_Exercise description_: Your answer is every line of the material below in which the string "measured" occurs.

_Information shown_:
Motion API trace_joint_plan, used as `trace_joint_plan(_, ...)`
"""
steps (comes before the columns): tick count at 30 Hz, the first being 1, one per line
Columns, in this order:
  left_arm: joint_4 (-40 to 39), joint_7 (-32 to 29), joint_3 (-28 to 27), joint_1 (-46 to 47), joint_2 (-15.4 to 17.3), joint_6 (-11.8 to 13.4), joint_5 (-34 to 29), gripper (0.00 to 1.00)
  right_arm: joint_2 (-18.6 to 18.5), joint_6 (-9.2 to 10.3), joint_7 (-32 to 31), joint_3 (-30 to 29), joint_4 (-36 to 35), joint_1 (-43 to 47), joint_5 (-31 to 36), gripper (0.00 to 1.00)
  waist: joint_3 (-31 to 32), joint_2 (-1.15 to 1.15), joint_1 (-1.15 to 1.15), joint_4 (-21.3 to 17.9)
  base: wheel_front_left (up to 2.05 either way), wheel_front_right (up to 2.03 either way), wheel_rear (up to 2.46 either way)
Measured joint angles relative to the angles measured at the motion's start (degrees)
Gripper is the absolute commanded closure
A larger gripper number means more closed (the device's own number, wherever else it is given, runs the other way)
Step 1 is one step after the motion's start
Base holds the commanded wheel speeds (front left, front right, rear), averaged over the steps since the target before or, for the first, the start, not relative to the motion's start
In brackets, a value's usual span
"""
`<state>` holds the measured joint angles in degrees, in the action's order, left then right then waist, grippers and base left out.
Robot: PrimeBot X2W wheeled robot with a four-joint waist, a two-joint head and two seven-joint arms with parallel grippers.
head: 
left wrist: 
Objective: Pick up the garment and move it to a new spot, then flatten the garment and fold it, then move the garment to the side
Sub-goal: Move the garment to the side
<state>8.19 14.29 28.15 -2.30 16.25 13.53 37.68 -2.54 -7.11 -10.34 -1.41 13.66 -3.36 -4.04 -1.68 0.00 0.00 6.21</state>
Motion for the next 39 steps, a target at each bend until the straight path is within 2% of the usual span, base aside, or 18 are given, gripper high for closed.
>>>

_Solved problem_:
Measured joint angles relative to the angles measured at the motion's start (degrees)
`<state>` holds the measured joint angles in degrees, in the action's order, left then right then waist, grippers and base left out.

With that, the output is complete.